▶ **WORK ORDER**: The required output is the whole listing below, unchanged.

▶ **DATA PROVIDED**:
[Start of Attachment]
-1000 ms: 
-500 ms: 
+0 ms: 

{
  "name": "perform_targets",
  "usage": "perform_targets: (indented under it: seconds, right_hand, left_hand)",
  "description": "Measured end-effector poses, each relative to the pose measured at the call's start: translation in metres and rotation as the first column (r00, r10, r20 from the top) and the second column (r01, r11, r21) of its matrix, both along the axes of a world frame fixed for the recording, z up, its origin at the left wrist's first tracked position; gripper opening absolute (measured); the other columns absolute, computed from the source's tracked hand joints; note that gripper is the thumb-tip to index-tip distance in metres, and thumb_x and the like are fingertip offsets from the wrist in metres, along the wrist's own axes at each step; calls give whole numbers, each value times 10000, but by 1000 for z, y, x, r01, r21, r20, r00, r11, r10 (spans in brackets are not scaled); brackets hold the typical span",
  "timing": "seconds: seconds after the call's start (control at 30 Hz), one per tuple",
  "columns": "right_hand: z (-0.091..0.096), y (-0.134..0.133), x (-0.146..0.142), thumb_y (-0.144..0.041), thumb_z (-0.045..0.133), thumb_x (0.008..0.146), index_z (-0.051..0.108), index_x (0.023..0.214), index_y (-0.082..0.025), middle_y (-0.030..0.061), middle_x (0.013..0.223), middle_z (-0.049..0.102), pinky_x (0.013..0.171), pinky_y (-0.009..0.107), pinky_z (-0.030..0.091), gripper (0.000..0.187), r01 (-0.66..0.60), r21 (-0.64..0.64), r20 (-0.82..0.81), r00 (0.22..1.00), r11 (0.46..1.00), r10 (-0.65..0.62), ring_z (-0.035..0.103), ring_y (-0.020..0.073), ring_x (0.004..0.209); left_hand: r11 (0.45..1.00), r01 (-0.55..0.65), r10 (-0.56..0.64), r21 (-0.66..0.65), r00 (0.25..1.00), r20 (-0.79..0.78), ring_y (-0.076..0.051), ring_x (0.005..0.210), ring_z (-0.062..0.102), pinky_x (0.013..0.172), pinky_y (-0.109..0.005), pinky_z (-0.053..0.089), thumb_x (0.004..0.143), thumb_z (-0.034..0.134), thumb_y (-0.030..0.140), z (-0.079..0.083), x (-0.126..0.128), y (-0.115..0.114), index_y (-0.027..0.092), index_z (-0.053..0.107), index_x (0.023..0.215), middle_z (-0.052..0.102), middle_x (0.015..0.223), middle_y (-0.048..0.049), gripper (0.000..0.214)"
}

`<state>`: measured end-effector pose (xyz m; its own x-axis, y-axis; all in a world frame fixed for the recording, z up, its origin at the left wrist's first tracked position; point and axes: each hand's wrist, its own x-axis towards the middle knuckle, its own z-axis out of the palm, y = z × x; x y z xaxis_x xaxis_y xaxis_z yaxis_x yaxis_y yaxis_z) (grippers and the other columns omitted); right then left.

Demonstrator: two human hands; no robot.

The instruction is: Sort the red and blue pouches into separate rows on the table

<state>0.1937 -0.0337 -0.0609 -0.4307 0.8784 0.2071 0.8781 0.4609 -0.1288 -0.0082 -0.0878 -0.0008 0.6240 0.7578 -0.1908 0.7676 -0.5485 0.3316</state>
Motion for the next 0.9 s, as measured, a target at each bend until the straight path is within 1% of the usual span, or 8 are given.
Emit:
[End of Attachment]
▶ **EXERCISE RESPONSE**:
-1000 ms: 
-500 ms: 
+0 ms: 

{
  "name": "perform_targets",
  "usage": "perform_targets: (indented under it: seconds, right_hand, left_hand)",
  "description": "Measured end-effector poses, each relative to the pose measured at the call's start: translation in metres and rotation as the first column (r00, r10, r20 from the top) and the second column (r01, r11, r21) of its matrix, both along the axes of a world frame fixed for the recording, z up, its origin at the left wrist's first tracked position; gripper opening absolute (measured); the other columns absolute, computed from the source's tracked hand joints; note that gripper is the thumb-tip to index-tip distance in metres, and thumb_x and the like are fingertip offsets from the wrist in metres, along the wrist's own axes at each step; calls give whole numbers, each value times 10000, but by 1000 for z, y, x, r01, r21, r20, r00, r11, r10 (spans in brackets are not scaled); brackets hold the typical span",
  "timing": "seconds: seconds after the call's start (control at 30 Hz), one per tuple",
  "columns": "right_hand: z (-0.091..0.096), y (-0.134..0.133), x (-0.146..0.142), thumb_y (-0.144..0.041), thumb_z (-0.045..0.133), thumb_x (0.008..0.146), index_z (-0.051..0.108), index_x (0.023..0.214), index_y (-0.082..0.025), middle_y (-0.030..0.061), middle_x (0.013..0.223), middle_z (-0.049..0.102), pinky_x (0.013..0.171), pinky_y (-0.009..0.107), pinky_z (-0.030..0.091), gripper (0.000..0.187), r01 (-0.66..0.60), r21 (-0.64..0.64), r20 (-0.82..0.81), r00 (0.22..1.00), r11 (0.46..1.00), r10 (-0.65..0.62), ring_z (-0.035..0.103), ring_y (-0.020..0.073), ring_x (0.004..0.209); left_hand: r11 (0.45..1.00), r01 (-0.55..0.65), r10 (-0.56..0.64), r21 (-0.66..0.65), r00 (0.25..1.00), r20 (-0.79..0.78), ring_y (-0.076..0.051), ring_x (0.005..0.210), ring_z (-0.062..0.102), pinky_x (0.013..0.172), pinky_y (-0.109..0.005), pinky_z (-0.053..0.089), thumb_x (0.004..0.143), thumb_z (-0.034..0.134), thumb_y (-0.030..0.140), z (-0.079..0.083), x (-0.126..0.128), y (-0.115..0.114), index_y (-0.027..0.092), index_z (-0.053..0.107), index_x (0.023..0.215), middle_z (-0.052..0.102), middle_x (0.015..0.223), middle_y (-0.048..0.049), gripper (0.000..0.214)"
}

`<state>`: measured end-effector pose (xyz m; its own x-axis, y-axis; all in a world frame fixed for the recording, z up, its origin at the left wrist's first tracked position; point and axes: each hand's wrist, its own x-axis towards the middle knuckle, its own z-axis out of the palm, y = z × x; x y z xaxis_x xaxis_y xaxis_z yaxis_x yaxis_y yaxis_z) (grippers and the other columns omitted); right then left.

Demonstrator: two human hands; no robot.

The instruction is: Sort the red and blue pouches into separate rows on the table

<state>0.1937 -0.0337 -0.0609 -0.4307 0.8784 0.2071 0.8781 0.4609 -0.1288 -0.0082 -0.0878 -0.0008 0.6240 0.7578 -0.1908 0.7676 -0.5485 0.3316</state>
Motion for the next 0.9 s, as measured, a target at each bend until the straight path is within 1% of the usual span, or 8 are given.
Emit:

The output is finished.